A topic I can speak intelligently about! (I am a Radiologist.)
This article is a great discussion of modern imaging technology and I 100% agree that MRI is incredible. But CT has become much more impressive than the single-slice scanners of yore.
Watch this video of a modern scanner rotating at full speed:
Currently, the race to improvement is about speed and lower radiation dose. The newest scanners can take hundreds of 2D slices in a single rotation of less than a second and reconstruct the image with a huge variety of algorithms accounting for body part, patient size, etc. that all allow for lower dose and noise resulting in better diagnostic quality.

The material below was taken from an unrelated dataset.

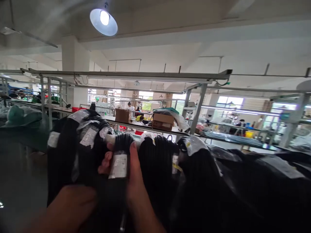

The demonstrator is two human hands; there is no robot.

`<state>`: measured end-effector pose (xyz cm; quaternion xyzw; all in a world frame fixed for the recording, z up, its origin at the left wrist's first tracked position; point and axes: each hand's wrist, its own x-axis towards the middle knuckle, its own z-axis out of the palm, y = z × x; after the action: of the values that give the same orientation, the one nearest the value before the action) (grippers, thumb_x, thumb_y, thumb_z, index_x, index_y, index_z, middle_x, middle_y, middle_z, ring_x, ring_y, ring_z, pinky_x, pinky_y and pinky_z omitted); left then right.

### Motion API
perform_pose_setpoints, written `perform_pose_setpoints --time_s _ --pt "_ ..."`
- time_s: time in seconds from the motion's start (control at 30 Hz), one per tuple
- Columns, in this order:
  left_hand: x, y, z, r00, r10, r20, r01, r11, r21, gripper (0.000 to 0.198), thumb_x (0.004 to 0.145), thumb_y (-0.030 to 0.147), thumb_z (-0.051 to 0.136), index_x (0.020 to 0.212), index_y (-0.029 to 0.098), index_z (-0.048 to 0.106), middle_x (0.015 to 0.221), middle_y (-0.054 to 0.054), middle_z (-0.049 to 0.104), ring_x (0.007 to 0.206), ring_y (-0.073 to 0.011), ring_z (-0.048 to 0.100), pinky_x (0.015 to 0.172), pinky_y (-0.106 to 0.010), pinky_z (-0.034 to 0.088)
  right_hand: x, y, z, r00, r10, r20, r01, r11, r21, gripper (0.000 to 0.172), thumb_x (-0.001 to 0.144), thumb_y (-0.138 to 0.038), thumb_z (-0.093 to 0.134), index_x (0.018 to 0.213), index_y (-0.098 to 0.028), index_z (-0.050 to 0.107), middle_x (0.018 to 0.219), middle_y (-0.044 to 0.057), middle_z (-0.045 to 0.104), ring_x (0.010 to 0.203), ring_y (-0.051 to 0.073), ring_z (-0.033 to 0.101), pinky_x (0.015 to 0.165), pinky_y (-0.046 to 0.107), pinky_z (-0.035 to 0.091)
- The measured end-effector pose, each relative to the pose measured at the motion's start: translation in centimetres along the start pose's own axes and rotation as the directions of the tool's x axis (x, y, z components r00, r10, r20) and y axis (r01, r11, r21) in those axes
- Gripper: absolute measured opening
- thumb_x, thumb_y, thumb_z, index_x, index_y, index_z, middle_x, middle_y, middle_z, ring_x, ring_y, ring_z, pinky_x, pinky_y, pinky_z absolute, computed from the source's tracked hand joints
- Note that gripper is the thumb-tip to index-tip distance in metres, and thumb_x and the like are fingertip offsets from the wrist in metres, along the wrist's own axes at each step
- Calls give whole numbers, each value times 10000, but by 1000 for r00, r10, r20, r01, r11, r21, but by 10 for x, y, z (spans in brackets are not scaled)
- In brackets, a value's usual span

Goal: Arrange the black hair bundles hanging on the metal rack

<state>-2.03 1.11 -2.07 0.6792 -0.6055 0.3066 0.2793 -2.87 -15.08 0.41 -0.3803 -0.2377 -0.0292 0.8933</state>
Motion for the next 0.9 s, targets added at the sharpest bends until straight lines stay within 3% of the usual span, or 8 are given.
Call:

MRI is truly the cutting edge of human achievement. Watch this video to see the forces involved:
Medicine uses 1.5T and 3T routinely for imaging, but higher field strengths are in use for research purposes. Innovation lately has been about developing new sequences (ways to differentiate types of tissue), and increase speed of aquisiton and comfort.
CT is a great screening exam because it is cheap, quick and more readily available. MRI is much more specific in diagnosing problems in the brain and has a lot more 'features' that can be added to aid in diagnosis. So generally, everyone gets a CT and then moves on to an MRI if there is an abnormality... or if they fail to find an abnormality when the clinical exam remains abnormal/severe. There are a lot of exceptions... like in little kids, you should always avoid radiation when possible and people will go straight to MRI.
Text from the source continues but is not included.